### WHAT TO PRODUCE
The entries below should be repeated exactly, with no pictures carried over.

*** DATA LISTING Section Begins ***

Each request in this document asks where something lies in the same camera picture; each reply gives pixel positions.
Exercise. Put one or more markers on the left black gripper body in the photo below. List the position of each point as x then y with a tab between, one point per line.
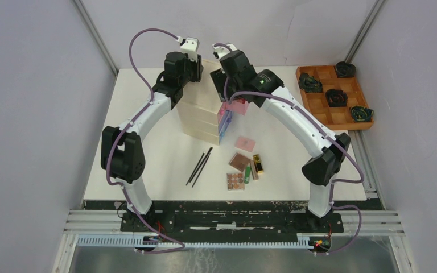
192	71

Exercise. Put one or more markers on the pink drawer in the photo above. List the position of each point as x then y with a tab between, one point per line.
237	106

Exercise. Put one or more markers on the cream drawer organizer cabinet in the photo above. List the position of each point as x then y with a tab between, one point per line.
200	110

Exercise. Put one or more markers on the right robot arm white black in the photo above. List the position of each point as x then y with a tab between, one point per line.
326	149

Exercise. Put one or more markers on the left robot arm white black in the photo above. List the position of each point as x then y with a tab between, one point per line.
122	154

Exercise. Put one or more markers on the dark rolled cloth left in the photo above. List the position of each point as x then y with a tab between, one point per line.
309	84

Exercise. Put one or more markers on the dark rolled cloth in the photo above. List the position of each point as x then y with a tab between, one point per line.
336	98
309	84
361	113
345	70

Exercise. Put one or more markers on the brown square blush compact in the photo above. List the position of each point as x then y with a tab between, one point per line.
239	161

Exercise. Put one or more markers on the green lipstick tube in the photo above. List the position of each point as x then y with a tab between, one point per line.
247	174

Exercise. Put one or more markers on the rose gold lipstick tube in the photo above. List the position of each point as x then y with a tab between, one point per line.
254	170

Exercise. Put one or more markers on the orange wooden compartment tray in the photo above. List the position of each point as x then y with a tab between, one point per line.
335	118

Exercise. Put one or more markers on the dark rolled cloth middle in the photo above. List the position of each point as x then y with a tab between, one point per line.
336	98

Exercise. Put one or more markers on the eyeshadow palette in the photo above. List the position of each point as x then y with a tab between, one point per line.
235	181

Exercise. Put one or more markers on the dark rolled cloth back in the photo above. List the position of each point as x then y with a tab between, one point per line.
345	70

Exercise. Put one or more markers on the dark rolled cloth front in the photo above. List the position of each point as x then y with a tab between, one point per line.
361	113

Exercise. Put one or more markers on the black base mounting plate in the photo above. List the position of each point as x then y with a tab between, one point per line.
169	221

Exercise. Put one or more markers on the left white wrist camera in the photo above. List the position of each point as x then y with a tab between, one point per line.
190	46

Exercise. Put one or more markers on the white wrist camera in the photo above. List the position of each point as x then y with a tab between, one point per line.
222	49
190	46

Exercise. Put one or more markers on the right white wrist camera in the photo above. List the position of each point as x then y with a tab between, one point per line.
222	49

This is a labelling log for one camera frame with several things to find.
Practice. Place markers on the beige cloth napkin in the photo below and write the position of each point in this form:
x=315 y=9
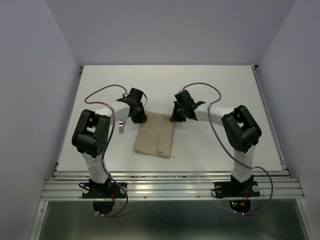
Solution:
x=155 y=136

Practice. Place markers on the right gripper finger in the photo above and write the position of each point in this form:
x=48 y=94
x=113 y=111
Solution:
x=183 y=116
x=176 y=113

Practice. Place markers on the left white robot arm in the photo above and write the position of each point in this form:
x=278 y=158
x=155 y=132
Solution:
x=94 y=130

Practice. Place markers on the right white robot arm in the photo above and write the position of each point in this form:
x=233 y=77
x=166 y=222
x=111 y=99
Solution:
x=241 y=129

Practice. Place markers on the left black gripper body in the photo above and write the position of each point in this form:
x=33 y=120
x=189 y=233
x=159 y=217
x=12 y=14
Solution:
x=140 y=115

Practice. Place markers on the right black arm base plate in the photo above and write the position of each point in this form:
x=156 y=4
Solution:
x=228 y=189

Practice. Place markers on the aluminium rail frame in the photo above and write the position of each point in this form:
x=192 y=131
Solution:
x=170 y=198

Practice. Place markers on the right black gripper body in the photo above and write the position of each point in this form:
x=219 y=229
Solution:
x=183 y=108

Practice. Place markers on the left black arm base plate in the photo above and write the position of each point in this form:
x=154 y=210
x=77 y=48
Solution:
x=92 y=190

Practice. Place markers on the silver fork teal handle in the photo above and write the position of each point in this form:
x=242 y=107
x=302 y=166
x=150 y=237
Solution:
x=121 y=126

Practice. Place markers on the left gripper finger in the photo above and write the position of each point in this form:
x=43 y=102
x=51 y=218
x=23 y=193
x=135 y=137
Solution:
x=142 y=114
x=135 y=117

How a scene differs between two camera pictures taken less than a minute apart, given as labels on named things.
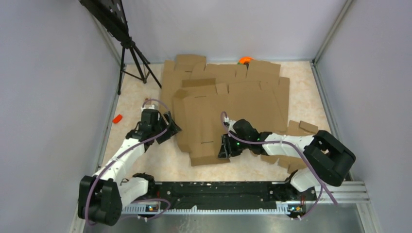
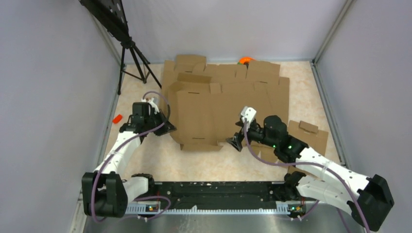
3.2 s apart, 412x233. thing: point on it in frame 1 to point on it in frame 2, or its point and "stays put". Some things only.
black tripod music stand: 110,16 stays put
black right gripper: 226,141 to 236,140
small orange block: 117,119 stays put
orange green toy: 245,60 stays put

*** DATA LISTING Section Ends ***

### RESULT FOR THIS TASK
Each request in this document asks where something lies in the same camera picture; each reply gives pixel positions.
Exercise. Put one or more markers on the left black gripper body in the photo below. List the position of each point as x then y with a tab between, one point per line.
192	71

Exercise. Put one or more markers on the pink drawer in the photo above. List the position of each point as x then y with a tab between, one point per line.
237	106

Exercise. Put one or more markers on the cream drawer organizer cabinet in the photo above. List the position of each point as x then y with a tab between, one point per line.
200	110

Exercise. Put one or more markers on the right robot arm white black in the photo above. List the position of each point as x then y with a tab between, one point per line.
326	149

Exercise. Put one or more markers on the left robot arm white black in the photo above. List the position of each point as x then y with a tab between, one point per line.
122	154

Exercise. Put one or more markers on the dark rolled cloth left in the photo above. List the position of each point as x then y with a tab between, one point per line.
309	84

Exercise. Put one or more markers on the dark rolled cloth in the photo above. List the position of each point as x then y with a tab between, one point per line.
336	98
309	84
361	113
345	70

Exercise. Put one or more markers on the brown square blush compact in the photo above. List the position of each point as x then y with a tab between, one point per line.
239	161

Exercise. Put one or more markers on the green lipstick tube in the photo above. List the position of each point as x then y with a tab between, one point per line.
247	174

Exercise. Put one or more markers on the rose gold lipstick tube in the photo above. List the position of each point as x then y with a tab between, one point per line.
254	170

Exercise. Put one or more markers on the orange wooden compartment tray in the photo above. List the position of each point as x then y with a tab between, one point per line.
335	118

Exercise. Put one or more markers on the dark rolled cloth middle in the photo above. List the position of each point as x then y with a tab between, one point per line.
336	98

Exercise. Put one or more markers on the eyeshadow palette in the photo above. List the position of each point as x then y with a tab between, one point per line.
235	181

Exercise. Put one or more markers on the dark rolled cloth back in the photo above. List the position of each point as x then y with a tab between, one point per line.
345	70

Exercise. Put one or more markers on the dark rolled cloth front in the photo above. List the position of each point as x then y with a tab between, one point per line.
361	113

Exercise. Put one or more markers on the black base mounting plate in the photo above. List the position of each point as x then y with a tab between, one point per line.
169	221

Exercise. Put one or more markers on the left white wrist camera in the photo above. List the position of each point as x then y with a tab between, one point per line.
190	46

Exercise. Put one or more markers on the white wrist camera in the photo above. List the position of each point as x then y with a tab between, one point per line.
222	49
190	46

Exercise. Put one or more markers on the right white wrist camera in the photo above. List the position of each point as x then y with a tab between, one point per line.
222	49

This is a labelling log for one camera frame with several things to find.
Practice. Place markers on the beige cloth napkin in the photo below and write the position of each point in this form:
x=315 y=9
Solution:
x=155 y=136

Practice. Place markers on the right gripper finger in the photo above and write the position of each point in this form:
x=48 y=94
x=113 y=111
Solution:
x=183 y=116
x=176 y=113

Practice. Place markers on the left white robot arm in the photo above and write the position of each point in this form:
x=278 y=158
x=155 y=132
Solution:
x=94 y=130

Practice. Place markers on the right white robot arm in the photo above and write the position of each point in this form:
x=233 y=77
x=166 y=222
x=111 y=99
Solution:
x=241 y=129

Practice. Place markers on the left black gripper body in the photo above and write the position of each point in this form:
x=33 y=120
x=189 y=233
x=159 y=217
x=12 y=14
Solution:
x=140 y=115

Practice. Place markers on the right black arm base plate in the photo above and write the position of each point in this form:
x=156 y=4
Solution:
x=228 y=189

Practice. Place markers on the aluminium rail frame in the photo above and write the position of each point in this form:
x=192 y=131
Solution:
x=170 y=198

Practice. Place markers on the right black gripper body in the photo above and write the position of each point in this form:
x=219 y=229
Solution:
x=183 y=108

Practice. Place markers on the left black arm base plate in the photo above and write the position of each point in this form:
x=154 y=210
x=77 y=48
Solution:
x=92 y=190

Practice. Place markers on the silver fork teal handle in the photo above and write the position of each point in this form:
x=242 y=107
x=302 y=166
x=150 y=237
Solution:
x=121 y=126

Practice. Place markers on the left gripper finger in the photo above and write the position of each point in this form:
x=43 y=102
x=51 y=218
x=23 y=193
x=135 y=137
Solution:
x=142 y=114
x=135 y=117

How a scene differs between two camera pictures taken less than a minute apart, given as labels on named things.
3.2 s apart, 412x233. thing: point on it in frame 1 to point on it in frame 2, or its point and "stays put". Some things only.
black tripod music stand: 110,16 stays put
black right gripper: 226,141 to 236,140
small orange block: 117,119 stays put
orange green toy: 245,60 stays put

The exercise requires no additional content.